Hibbertia circularis

Scientific classification
- Kingdom: Plantae
- Clade: Tracheophytes
- Clade: Angiosperms
- Clade: Eudicots
- Order: Dilleniales
- Family: Dilleniaceae
- Genus: Hibbertia
- Species: H. circularis
- Binomial name: Hibbertia circularis Toelken

= Hibbertia circularis =

- Genus: Hibbertia
- Species: circularis
- Authority: Toelken

Species of plant

Hibbertia circularis is a species of flowering plant in the family Dilleniaceae and is endemic to the northern part of the Northern Territory. It is a perennial herb with prostrate, trailing branches, elliptic to more or less round leaves, and yellow flowers arranged in leaf axils, with thirty stamens arranged in groups around the two carpels.

==Description==
Hibbertia circularis is a perennial herb with prostrate, trailing branches up to 40 cm long and sparsely hairy. The leaves are elliptic to more or less round, 15–25 mm long and 15–21 mm wide on a petiole 0.8–1.5 mm long. The flowers are arranged singly or in pairs, in leaf axils on a thread-like peduncle 10–15 mm long, with egg-shaped bracts 1.1–1.6 mm long. The five sepals are joined at the base, the two outer sepal lobes 2.2–2.5 mm long and the inner lobes 3–3.3 mm long. The five petals are egg-shaped with the narrower end towards the base, yellow, 3.8–5.6 mm long with a deep notch at the tip. There are thirty stamens and three or four staminodes arranged in groups around the two carpels, each carpel with two ovules. Flowering has been observed in February and March.

==Taxonomy==
Hibbertia circularis was first formally described in 2010 by Hellmut R. Toelken in the Journal of the Adelaide Botanic Gardens from specimens collected by Ian Cowie near Mount Howship in 2000. The specific epithet (circularis) refers to the almost round leaves.

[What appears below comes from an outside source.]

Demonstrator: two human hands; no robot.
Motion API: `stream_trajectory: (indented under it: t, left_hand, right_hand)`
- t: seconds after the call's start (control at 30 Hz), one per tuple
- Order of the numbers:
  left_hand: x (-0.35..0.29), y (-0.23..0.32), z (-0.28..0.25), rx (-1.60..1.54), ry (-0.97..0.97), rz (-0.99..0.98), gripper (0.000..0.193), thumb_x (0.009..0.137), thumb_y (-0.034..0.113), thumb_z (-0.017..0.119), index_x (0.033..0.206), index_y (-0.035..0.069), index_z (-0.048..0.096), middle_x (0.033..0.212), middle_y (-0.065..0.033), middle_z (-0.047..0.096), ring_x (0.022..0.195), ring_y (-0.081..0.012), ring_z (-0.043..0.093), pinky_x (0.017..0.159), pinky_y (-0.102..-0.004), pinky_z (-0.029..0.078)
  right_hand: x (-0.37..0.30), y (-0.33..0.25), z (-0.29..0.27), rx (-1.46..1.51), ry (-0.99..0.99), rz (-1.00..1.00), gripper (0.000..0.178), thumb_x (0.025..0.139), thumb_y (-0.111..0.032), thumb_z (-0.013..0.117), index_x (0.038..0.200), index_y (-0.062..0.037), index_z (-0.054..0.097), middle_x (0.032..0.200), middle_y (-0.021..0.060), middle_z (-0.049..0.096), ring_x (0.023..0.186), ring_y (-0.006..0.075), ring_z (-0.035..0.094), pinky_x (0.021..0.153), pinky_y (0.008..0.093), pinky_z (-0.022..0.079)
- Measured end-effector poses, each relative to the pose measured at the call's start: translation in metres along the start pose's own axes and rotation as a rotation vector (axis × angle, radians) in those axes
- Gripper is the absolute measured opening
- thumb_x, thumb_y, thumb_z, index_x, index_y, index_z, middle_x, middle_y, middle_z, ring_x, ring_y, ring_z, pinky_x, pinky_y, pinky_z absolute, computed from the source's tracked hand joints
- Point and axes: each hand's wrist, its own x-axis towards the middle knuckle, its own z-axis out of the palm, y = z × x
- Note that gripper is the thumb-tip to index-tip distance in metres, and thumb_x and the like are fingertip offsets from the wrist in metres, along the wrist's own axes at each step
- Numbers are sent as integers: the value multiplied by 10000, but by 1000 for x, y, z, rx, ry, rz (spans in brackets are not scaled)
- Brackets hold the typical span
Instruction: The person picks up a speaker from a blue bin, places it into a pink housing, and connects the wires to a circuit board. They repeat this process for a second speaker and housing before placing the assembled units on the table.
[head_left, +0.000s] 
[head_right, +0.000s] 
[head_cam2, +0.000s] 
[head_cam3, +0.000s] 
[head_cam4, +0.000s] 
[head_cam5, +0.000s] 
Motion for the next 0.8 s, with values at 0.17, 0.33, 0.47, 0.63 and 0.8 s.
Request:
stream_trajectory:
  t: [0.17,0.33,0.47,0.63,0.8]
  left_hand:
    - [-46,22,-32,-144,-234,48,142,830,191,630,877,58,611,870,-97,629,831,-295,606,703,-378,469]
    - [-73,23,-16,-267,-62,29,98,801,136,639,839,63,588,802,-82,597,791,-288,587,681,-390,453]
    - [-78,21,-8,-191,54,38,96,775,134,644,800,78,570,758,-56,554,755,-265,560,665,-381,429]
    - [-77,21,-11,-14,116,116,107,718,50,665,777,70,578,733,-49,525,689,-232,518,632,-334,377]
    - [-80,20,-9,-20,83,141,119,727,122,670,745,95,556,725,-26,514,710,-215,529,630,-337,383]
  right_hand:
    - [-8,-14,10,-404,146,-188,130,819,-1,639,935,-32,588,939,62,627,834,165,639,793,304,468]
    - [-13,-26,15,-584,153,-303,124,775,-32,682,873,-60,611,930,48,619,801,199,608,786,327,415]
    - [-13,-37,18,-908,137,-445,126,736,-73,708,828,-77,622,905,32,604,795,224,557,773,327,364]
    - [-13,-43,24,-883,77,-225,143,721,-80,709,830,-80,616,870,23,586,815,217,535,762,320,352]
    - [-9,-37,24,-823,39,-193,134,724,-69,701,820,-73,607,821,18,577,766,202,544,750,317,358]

==Distribution and habitat==
This hibbertia grows in sand between rocks in woodland in western Arnhem Land escarpment in the Northern Territory.

==Conservation status==
Goodenia circularis is only known from three collections and is classified as "data deficient" under the Northern Territory Government Territory Parks and Wildlife Conservation Act 1976.